Henry Fok Ying Tung  (10 May 1923 – 28 October 2006) was a Hong Kong businessman. He has ancestral roots in Lianxi Village, Panyu, now part of Guangzhou, Guangdong. Fok was the Vice Chairman of the National Committee of the Chinese People's Political Consultative Conference since March 1993. In 2006, the Forbes Magazine ranked Henry Fok the 7th wealthiest tycoon in Hong Kong and 181st wealthiest tycoon in the world, with an established net worth of $3.7 billion. He died in Beijing on 28 October 2006.

Biography
Fok was born on 10 May 1923 in Hong Kong to an ethnic Tanka family. Fok's father died in a boating accident when he was just seven. He studied at Queen's College, but was not able to finish junior high due to the Japanese invasion in 1937. He worked as a labourer during that time while helping to run the family's small boat business.

Business
After the war, he became a successful businessman. His business interests included restaurants, real estate, casinos and petroleum. Fok reportedly made his first fortune gun-running into the mainland during the Korean War in the early 1950s, circumventing a United Nations arms embargo. Fok vigorously denied weapons trafficking, but admits having violated sanctions by smuggling steel and rubber as well as other items.

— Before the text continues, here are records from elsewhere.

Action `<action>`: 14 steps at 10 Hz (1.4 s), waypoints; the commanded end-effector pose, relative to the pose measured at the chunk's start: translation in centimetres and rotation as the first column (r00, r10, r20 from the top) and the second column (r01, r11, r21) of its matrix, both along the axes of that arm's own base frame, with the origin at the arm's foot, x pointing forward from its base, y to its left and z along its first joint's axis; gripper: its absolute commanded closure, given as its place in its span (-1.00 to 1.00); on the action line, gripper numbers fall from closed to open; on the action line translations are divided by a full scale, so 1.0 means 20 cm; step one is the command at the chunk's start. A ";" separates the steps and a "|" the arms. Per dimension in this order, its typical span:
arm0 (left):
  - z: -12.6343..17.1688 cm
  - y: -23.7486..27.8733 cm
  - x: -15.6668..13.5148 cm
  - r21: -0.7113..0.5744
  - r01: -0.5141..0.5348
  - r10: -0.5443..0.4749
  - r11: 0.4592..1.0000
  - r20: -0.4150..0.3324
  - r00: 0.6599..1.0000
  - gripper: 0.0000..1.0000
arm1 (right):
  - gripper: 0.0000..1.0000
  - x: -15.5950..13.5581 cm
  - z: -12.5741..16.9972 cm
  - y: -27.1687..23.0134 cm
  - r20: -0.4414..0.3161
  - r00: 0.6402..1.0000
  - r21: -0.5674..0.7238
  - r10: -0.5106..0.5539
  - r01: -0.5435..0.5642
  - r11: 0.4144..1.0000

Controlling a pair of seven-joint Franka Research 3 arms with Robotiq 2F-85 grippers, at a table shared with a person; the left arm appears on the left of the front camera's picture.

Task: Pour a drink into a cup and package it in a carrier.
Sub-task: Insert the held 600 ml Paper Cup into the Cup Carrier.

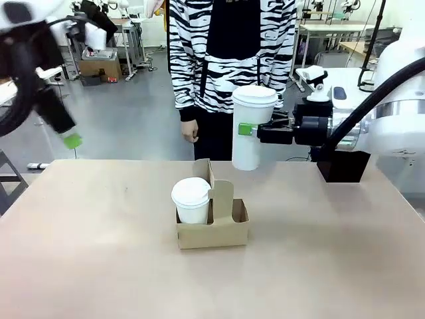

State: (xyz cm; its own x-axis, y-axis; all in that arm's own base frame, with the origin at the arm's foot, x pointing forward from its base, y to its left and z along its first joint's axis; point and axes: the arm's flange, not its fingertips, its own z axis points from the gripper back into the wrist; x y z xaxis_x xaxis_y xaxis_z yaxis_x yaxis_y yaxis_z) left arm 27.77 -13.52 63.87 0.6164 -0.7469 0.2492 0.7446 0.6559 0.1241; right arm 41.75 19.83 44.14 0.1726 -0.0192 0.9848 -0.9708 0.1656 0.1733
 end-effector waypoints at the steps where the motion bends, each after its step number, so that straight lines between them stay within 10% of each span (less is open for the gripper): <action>1: -0.14 0.15 0.07 -0.138 0.126 -0.115 0.982 0.087 0.990 -1.00 | -0.62 0.01 0.00 -0.02 0.016 1.000 0.045 0.001 -0.002 0.999; 7: -0.17 0.19 0.12 -0.110 0.081 -0.068 0.991 0.119 0.991 -1.00 | -0.62 0.08 -0.08 0.00 -0.027 0.999 0.012 0.048 -0.047 0.999; 14: -0.71 0.54 0.27 -0.077 0.401 -0.378 0.913 0.211 0.901 -1.00 | -0.62 0.25 -0.48 0.13 -0.095 0.945 0.096 0.312 -0.303 0.948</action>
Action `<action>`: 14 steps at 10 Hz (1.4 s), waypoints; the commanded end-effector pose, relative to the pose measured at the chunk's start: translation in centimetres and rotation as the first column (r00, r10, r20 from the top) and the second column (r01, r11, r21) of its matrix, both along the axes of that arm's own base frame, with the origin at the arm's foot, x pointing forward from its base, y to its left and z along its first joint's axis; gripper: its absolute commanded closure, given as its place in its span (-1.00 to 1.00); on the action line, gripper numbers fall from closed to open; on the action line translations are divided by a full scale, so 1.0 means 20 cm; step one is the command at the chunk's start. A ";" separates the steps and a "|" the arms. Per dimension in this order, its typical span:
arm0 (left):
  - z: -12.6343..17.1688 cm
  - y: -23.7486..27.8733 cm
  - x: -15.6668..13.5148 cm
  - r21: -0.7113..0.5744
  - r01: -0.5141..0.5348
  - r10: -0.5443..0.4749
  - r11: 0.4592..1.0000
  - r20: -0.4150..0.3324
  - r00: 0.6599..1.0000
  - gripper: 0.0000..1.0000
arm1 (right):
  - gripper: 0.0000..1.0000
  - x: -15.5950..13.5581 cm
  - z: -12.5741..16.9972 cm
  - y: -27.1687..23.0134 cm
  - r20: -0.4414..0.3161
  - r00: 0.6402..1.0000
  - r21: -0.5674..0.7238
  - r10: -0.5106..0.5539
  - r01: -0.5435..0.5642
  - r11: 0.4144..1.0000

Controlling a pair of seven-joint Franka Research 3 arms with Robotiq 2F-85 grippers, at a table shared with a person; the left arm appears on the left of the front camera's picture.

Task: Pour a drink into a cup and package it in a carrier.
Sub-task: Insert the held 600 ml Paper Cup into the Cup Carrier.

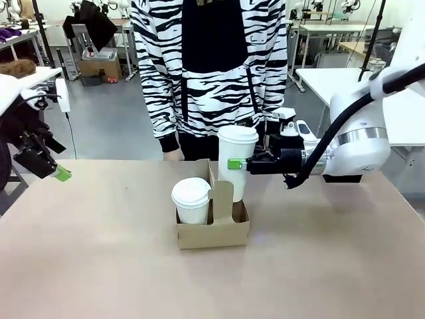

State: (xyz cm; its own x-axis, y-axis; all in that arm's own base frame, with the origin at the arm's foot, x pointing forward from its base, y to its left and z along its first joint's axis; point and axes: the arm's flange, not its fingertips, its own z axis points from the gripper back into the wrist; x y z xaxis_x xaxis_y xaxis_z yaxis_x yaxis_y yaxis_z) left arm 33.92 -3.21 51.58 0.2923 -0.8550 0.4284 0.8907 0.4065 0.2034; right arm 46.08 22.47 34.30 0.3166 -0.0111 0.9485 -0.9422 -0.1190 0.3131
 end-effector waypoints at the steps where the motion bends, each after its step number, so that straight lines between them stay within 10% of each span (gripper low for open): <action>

He was the President of the Chinese General Chamber of Commerce in Hong Kong, the President of the Hong Kong Football Association, and the President of the Real Estate Developers Association of Hong Kong. He was also the Chairman of Henry Fok Estates Ltd and the Yau Wing Co of Hong Kong.

In the 1980s Fok organized the effort to bail out OOCL from bankruptcy shortly after its founder Tung Chao-yung died.

Political
Before the handover of Hong Kong in 1997, Henry Fok was a member of the Drafting Committee for the Basic Law of Hong Kong Special Administrative Region (SAR), the vice-chairman of the Preliminary Working Committee of Preparatory Committee of the Hong Kong SAR, and the vice-chairman of the Preparatory Committee of Hong Kong SAR. He was also Standing Committee member of 7th National People's Congress.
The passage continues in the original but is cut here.